There was another reason for the revolt of the Southerners—which, reversed, would have operated quite as powerfully on the Northerners. The States with the largest unpaid debts were in the North, Massachusetts with the greatest debt of all. Virginia, which led the opposition, had liquidated most of her debt. There is nothing inexplicable in the objections of the Virginians, who had paid their debt, to being taxed to help pay the debt of Massachusetts and Connecticut.

This was appreciated by many in the North, and a citizen of Stockbridge, Massachusetts, writing for a New York paper, thought it unfair. If the ‘leveling system’ was vicious as applied to men, it was quite as bad when applied to States. Then, too, ‘the public creditors, the most opulent part, of the community, would, by this means, be detached from the interest of the State Governments and united to that of the general Government.’ This aimed at the annihilation of the State Governments and the perpetuation of the debt.[246] Thus an attack began on the general policy of funding, taking an ugly form, appealing to class prejudices. ‘A number of drones are brought into society and the industrious bee is forced to furnish them with all the honey of its search.’[247]

But this opposition from the unimportant meant nothing to Hamilton. In those days, and for many days to come, it was only necessary to know what Oliver Wolcott[248] said or wrote to know what his master thought. Writing his father about this time, Wolcott gives us sketchily the operations of Hamilton’s mind. This matter of assumption was connected with ‘the engine of government.’ Since ‘the influence of the clergy, the nobility and the army’ was impossible, ‘some active principle of the human mind can be interested in the support of the Government.’ It would never do to have ‘civil establishments,’ but there was an influential class in existence—the moneyed class. They could and should be bound by interest to the general Government. What more ‘active principle’ of the human mind than the desire for wealth? And if the capitalists looked to the Federal rather than to the State Governments for their money, what better ‘engine of government’ than that? ‘For these reasons,’ wrote Wolcott, ‘I think the State debts should be assumed.’ True, it would make the debt of the United States ‘inconvenient,’ the taxes would be ‘burdensome,’ and ‘will appear to be just only to those who believe that the good attained is more important than the evil which is suffered.’[249]
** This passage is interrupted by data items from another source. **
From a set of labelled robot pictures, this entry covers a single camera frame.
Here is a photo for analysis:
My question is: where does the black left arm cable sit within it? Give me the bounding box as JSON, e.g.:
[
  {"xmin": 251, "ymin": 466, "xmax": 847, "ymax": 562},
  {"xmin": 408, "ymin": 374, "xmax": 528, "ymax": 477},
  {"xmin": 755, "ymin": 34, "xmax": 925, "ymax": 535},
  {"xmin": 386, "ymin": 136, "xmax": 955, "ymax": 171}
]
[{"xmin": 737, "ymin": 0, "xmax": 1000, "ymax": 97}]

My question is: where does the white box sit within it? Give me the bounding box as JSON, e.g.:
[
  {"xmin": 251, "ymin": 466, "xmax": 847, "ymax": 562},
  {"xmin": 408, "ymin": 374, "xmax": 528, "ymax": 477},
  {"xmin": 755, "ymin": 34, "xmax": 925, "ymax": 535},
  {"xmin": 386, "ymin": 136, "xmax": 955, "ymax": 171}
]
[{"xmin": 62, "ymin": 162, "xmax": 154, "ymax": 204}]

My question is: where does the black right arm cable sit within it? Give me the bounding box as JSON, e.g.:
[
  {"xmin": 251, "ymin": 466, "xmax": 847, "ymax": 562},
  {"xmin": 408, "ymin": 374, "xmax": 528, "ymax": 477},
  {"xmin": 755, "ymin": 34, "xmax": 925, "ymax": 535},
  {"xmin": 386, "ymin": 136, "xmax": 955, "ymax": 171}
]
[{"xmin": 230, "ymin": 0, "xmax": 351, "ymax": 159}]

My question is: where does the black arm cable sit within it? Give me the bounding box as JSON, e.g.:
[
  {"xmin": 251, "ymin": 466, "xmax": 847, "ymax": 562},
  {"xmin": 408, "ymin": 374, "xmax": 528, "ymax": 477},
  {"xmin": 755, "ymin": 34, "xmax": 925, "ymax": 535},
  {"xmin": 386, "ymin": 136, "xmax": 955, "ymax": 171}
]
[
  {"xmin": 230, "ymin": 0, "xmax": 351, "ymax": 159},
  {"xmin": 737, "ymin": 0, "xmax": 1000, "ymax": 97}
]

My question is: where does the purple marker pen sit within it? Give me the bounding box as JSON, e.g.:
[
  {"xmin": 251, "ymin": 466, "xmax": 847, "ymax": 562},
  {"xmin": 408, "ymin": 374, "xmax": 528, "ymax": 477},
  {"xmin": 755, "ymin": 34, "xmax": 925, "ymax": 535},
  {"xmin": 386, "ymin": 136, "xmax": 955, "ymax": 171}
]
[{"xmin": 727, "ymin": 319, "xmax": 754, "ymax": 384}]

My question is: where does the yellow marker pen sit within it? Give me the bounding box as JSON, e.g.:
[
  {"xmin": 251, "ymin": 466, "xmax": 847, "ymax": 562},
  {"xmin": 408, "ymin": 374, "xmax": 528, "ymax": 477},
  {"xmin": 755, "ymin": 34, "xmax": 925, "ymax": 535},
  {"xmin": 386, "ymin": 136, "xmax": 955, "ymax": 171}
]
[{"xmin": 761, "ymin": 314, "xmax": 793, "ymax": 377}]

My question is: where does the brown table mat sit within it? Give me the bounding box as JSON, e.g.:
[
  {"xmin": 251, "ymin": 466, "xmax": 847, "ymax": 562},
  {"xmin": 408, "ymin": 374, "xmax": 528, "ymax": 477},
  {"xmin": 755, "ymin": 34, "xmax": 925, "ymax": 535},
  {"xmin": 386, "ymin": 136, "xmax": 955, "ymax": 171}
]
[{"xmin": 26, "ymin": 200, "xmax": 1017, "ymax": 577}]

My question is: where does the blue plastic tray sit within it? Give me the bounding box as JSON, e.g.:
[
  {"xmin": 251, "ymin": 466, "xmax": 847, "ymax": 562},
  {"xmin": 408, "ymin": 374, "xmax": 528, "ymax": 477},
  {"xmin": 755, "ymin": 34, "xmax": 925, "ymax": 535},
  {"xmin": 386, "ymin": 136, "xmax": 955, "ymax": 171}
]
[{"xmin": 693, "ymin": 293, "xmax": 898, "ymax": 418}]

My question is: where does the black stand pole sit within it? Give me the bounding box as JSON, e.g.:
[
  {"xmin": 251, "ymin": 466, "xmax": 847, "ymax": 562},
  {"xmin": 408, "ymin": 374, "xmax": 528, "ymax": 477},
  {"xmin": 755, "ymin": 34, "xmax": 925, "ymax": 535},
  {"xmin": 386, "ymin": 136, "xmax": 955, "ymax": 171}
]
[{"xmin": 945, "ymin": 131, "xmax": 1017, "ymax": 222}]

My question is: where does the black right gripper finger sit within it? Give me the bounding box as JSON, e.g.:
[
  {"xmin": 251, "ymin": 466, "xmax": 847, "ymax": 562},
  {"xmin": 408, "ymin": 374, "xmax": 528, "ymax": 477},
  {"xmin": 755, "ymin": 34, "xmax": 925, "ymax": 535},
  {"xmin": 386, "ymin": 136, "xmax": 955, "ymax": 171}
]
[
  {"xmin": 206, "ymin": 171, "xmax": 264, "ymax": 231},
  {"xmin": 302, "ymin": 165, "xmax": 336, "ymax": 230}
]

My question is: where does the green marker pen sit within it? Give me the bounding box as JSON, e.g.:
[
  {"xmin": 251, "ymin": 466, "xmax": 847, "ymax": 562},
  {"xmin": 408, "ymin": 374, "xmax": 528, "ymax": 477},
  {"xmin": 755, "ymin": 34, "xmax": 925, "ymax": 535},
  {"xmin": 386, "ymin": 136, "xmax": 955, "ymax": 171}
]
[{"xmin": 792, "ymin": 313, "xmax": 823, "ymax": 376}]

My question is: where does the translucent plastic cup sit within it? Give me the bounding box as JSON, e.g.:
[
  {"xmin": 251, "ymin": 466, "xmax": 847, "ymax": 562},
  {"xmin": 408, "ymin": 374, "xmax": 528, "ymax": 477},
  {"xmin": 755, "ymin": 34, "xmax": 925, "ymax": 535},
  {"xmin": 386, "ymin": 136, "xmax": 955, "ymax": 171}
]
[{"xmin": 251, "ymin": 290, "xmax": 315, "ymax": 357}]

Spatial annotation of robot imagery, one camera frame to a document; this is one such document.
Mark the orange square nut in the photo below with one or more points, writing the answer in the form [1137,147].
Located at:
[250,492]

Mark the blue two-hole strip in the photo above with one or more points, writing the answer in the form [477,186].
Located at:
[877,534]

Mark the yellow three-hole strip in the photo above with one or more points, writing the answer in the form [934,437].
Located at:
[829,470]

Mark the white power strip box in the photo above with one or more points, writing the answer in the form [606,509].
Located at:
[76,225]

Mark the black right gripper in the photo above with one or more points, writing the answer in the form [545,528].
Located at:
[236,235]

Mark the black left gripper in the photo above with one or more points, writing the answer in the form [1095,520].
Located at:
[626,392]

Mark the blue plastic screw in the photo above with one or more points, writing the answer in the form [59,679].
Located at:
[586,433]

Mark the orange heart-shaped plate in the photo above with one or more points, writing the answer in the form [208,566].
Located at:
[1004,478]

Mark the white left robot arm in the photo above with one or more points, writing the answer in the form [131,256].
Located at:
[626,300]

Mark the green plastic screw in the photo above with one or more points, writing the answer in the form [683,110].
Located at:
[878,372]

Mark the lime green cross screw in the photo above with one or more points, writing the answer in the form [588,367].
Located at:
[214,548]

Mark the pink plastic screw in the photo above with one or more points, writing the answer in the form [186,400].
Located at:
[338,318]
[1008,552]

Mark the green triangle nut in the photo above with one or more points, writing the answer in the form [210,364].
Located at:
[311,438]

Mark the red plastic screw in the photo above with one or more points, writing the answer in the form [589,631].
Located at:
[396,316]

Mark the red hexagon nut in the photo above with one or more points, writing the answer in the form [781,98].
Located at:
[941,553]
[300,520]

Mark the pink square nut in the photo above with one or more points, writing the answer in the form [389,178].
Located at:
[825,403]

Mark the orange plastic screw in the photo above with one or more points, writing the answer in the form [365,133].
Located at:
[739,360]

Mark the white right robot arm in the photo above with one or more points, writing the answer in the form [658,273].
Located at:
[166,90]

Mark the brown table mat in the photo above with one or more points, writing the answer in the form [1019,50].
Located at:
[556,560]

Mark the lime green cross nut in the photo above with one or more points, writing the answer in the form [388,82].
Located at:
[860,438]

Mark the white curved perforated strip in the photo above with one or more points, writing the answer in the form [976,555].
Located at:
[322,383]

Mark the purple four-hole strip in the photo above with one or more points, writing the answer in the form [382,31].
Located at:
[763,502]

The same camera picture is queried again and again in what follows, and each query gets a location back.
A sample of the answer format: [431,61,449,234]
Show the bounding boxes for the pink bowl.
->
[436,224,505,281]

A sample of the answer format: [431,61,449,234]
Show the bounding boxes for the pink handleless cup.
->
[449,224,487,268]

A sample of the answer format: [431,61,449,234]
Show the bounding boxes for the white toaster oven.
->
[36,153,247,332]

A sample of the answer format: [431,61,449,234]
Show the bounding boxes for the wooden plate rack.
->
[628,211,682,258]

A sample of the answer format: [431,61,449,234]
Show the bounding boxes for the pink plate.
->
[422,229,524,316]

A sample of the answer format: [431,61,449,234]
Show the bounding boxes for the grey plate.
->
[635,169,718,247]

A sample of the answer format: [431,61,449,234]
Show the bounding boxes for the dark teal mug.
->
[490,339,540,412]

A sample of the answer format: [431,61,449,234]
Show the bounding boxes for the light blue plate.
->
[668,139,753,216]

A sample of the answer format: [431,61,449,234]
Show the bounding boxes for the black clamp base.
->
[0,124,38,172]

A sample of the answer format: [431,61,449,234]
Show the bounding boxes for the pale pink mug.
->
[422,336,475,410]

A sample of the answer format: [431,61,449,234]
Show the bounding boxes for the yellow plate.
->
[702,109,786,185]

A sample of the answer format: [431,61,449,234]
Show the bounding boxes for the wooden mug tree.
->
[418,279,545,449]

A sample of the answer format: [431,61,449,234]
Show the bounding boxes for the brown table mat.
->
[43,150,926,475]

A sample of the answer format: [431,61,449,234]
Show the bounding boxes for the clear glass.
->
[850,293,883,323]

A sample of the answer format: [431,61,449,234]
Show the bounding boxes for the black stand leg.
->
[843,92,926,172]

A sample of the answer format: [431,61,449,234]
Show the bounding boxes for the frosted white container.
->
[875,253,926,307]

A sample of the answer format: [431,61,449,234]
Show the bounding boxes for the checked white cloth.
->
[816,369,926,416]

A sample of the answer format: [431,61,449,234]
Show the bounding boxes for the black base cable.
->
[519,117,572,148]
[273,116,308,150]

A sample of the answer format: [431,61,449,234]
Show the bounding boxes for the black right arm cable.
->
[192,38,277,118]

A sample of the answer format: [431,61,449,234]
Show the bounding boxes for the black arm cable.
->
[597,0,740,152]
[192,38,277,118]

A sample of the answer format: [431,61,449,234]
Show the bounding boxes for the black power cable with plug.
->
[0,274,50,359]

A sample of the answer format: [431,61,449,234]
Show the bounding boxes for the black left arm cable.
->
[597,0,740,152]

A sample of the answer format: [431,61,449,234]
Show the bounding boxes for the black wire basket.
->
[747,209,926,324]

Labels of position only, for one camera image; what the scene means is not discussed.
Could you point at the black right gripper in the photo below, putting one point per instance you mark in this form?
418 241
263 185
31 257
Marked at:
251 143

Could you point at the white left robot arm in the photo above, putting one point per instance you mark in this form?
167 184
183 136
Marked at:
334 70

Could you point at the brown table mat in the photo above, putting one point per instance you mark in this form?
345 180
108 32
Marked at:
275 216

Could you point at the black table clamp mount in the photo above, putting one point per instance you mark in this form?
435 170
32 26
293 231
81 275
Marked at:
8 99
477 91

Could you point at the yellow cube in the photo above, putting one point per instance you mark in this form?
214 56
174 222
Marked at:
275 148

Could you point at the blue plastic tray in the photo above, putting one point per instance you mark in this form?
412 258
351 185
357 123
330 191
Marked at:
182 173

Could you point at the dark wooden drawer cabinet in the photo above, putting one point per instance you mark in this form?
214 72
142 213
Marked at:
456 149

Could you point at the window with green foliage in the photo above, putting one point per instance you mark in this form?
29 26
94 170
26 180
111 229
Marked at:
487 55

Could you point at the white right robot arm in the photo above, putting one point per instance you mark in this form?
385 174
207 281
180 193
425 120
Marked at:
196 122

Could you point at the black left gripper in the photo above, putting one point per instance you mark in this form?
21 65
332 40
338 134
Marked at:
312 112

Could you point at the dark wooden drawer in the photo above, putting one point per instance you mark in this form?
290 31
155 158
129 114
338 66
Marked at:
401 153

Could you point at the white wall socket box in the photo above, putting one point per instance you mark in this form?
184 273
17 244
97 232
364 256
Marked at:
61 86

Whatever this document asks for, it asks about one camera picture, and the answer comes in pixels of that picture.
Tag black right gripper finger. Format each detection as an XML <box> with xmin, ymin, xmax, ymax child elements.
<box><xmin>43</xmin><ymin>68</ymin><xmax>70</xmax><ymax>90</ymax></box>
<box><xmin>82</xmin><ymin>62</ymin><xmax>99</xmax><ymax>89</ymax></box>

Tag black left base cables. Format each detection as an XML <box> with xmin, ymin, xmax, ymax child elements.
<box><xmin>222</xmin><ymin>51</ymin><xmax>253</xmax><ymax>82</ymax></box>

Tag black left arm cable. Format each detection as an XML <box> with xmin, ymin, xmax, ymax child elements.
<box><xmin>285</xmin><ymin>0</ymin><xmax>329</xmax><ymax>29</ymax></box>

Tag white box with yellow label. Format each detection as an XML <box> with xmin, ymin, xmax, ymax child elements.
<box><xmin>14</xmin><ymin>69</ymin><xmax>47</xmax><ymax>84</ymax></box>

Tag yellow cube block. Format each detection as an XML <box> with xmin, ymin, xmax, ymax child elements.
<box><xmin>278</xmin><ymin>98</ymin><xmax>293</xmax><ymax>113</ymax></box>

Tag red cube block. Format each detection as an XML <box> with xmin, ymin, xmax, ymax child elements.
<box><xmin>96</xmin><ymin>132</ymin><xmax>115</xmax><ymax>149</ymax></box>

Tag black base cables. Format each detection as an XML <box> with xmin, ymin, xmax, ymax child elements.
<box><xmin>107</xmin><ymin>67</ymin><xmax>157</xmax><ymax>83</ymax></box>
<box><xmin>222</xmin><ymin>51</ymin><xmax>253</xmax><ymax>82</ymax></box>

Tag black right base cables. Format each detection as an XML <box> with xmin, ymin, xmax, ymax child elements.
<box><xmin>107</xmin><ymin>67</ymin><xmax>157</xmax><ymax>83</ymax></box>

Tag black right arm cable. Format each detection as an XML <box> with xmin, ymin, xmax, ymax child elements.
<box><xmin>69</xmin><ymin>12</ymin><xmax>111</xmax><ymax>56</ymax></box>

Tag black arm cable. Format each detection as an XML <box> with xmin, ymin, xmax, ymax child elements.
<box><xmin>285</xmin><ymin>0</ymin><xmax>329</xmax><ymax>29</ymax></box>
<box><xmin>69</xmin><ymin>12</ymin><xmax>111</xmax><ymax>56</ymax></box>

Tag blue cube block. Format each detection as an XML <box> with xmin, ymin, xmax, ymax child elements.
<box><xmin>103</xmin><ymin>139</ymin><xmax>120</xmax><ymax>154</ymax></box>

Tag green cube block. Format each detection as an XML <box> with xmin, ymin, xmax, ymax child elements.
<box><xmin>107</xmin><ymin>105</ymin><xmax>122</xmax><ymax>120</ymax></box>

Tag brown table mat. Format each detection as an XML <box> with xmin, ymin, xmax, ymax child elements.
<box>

It was fear of the effect of these ‘burdensome taxes’ on the popularity of the Federal Government that led some men, including Madison, into opposition.[250] Some of the Hamiltonians were alarmed, fearing that ‘such bold politics are unfitted to ... the infant resources’ of the young Republic.[251] Every enemy of Assumption was not hostile to the central Government, but all who were jealous of the sovereignty of the States were in opposition. Rufus King, the brilliant and virile Hamiltonian leader in the Senate, was convinced that in New York ‘the anti-federalists think that the advantages to be derived to the State from the retention of that debt are so great and important that they stand ready to accede to any terms which the creditors may propose.’[252] About the same time the unreconciled Patrick Henry was writing James Monroe that ‘it seems to be a consistent part of a system I have ever dreaded,’ and that the ‘subserviency of Southern to Northern interests are written in Capitals on its very front.’[253]

Such was the atmosphere in which the second battle began.